---------- STORED DATA ----------

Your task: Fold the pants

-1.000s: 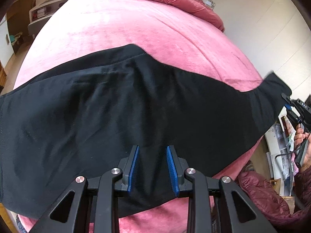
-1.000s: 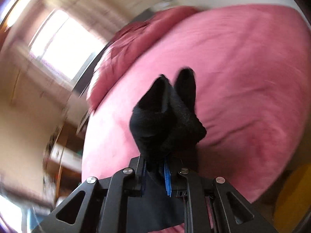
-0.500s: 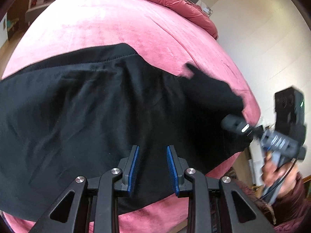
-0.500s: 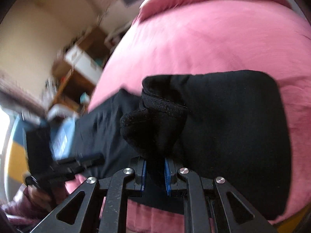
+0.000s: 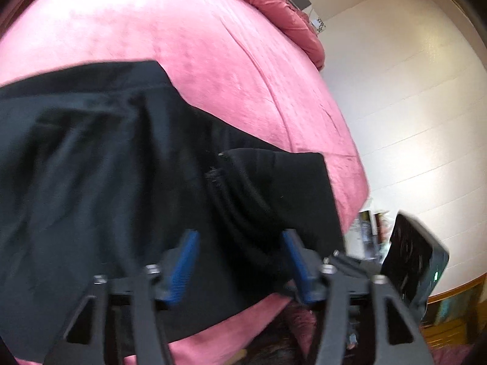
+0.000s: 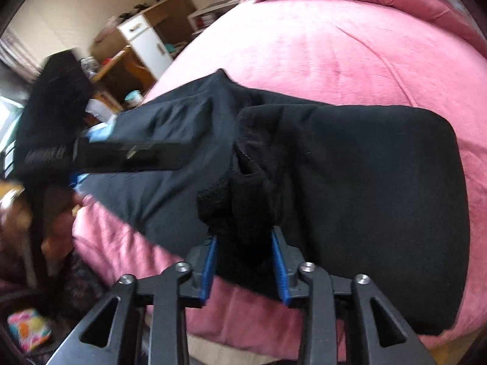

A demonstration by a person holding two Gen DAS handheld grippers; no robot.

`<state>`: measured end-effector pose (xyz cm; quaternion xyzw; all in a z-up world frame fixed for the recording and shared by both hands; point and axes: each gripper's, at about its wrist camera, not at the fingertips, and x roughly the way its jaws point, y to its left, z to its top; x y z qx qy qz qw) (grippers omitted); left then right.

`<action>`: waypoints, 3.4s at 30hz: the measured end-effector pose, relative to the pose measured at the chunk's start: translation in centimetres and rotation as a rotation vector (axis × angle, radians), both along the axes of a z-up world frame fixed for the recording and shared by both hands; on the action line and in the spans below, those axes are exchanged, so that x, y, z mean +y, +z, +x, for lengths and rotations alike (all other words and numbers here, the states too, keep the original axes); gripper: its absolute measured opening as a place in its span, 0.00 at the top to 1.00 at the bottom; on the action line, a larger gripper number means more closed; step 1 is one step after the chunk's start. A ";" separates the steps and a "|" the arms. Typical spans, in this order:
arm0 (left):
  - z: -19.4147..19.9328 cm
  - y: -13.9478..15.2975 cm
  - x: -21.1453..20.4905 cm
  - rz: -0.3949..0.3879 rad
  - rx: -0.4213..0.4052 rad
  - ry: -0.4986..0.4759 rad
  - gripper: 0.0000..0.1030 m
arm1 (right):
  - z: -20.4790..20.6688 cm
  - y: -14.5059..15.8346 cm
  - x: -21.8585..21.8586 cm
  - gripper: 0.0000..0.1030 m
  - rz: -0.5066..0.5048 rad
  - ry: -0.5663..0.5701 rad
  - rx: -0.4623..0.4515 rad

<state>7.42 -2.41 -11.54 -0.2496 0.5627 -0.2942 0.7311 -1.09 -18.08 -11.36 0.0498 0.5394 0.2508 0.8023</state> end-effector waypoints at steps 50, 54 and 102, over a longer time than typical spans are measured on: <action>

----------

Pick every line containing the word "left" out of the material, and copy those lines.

ANSWER FOR THE TASK:
`<state>`: measured end-effector pose (xyz cm; quaternion xyzw; all in a z-up world frame fixed for the recording and shared by both hands; point and axes: each gripper's, at about its wrist camera, not at the fingertips, and x roughly the way its jaws point, y to its left, z to its top; x y z qx qy qz qw) (grippers omitted); left then right.
arm0 (left):

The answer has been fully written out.